What is expected: Retype, exactly as they appear below, the lines between the line holding "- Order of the" and the line holding "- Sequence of", both ends included.

*** Block opens ***

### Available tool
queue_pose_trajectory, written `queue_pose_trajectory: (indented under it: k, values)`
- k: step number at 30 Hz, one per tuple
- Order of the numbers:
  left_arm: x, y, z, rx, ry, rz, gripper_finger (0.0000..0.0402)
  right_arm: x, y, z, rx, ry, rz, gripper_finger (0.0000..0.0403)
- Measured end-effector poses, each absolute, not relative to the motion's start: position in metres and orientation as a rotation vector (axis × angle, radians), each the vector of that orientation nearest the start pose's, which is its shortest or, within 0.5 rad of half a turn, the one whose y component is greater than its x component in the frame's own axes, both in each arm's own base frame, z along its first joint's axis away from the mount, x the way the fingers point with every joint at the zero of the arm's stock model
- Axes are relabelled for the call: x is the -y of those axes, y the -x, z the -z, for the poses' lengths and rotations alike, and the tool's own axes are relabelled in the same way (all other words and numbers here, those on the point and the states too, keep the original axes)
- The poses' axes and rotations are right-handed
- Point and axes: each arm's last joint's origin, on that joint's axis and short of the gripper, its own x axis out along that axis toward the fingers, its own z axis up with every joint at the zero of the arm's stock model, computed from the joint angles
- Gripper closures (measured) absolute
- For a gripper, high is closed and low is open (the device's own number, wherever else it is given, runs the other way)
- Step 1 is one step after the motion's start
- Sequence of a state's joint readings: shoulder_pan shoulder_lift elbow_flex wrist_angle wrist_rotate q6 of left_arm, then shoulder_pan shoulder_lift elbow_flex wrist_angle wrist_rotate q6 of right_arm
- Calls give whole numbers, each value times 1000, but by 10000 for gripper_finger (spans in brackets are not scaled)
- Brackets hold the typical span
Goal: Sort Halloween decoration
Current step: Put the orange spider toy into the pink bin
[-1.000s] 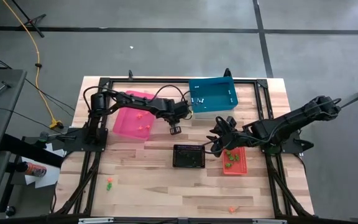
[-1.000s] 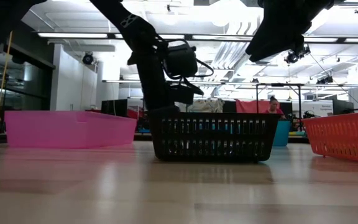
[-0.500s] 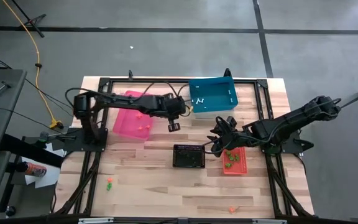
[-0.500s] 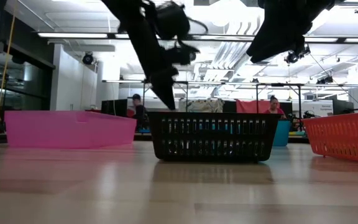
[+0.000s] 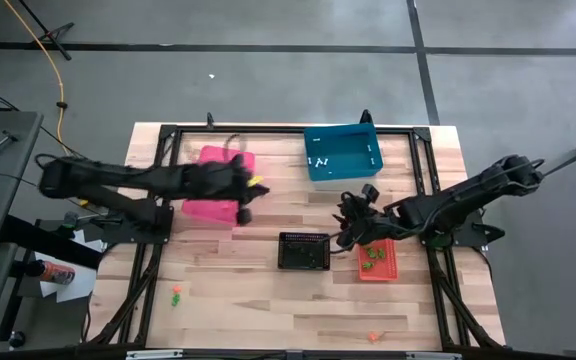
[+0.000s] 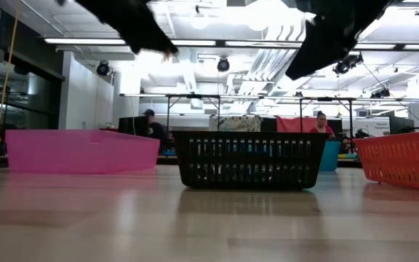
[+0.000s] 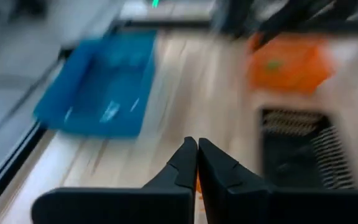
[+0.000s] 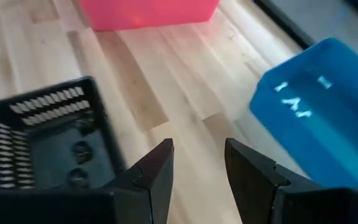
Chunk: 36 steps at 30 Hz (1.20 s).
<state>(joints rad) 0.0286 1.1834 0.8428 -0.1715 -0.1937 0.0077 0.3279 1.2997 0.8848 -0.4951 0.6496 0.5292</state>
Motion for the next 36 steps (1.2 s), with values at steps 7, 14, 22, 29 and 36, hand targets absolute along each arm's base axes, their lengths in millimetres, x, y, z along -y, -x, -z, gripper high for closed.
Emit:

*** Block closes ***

Written response:
- Order of the numbers:
  left_arm: x, y, z, rx, ry, rz, gripper_finger (0.0000..0.0402)
  right_arm: x, y, z, rx, ry, rz, gripper_finger (0.0000..0.0403)
- Measured end-effector poses, each absolute, not relative to the motion's start: position in metres and orientation as a rotation vector (axis × angle, radians), each the vector of that orientation nearest the start pose's, which is its shortest or, within 0.5 rad of half a turn, the one whose y component is greater than its x component in the frame's own axes, both in each arm's own base frame, z along its first joint's axis away from the mount, x the way the fingers point with every joint at the zero of the arm's stock model
- Axes are relabelled for the call: x is the -y of those axes, y the -x, z the -z, for the poses' lengths and rotations alike, and the tool's own axes are relabelled in the same way (all other words and numbers here, those on the point and the states too, keep the original axes)
- The poses' axes and rotations are right-handed
- Point and axes: each arm's last joint's origin, on that joint's axis and short of the gripper, its own x axis out along that axis toward the fingers, its own z axis up with every joint at the zero of the arm's stock model, computed from the joint angles
- Gripper closures (measured) absolute
- For a gripper, high is closed and low is open (the device's own number, wherever else it is given, runs the other way)
- Step 1 is one step after the motion's start
- Sequence of a state's joint readings: shoulder_pan shoulder_lift elbow_flex wrist_angle wrist_rotate q6 of left_arm, then shoulder_pan shoulder_lift elbow_flex wrist_angle wrist_rotate q6 of right_arm

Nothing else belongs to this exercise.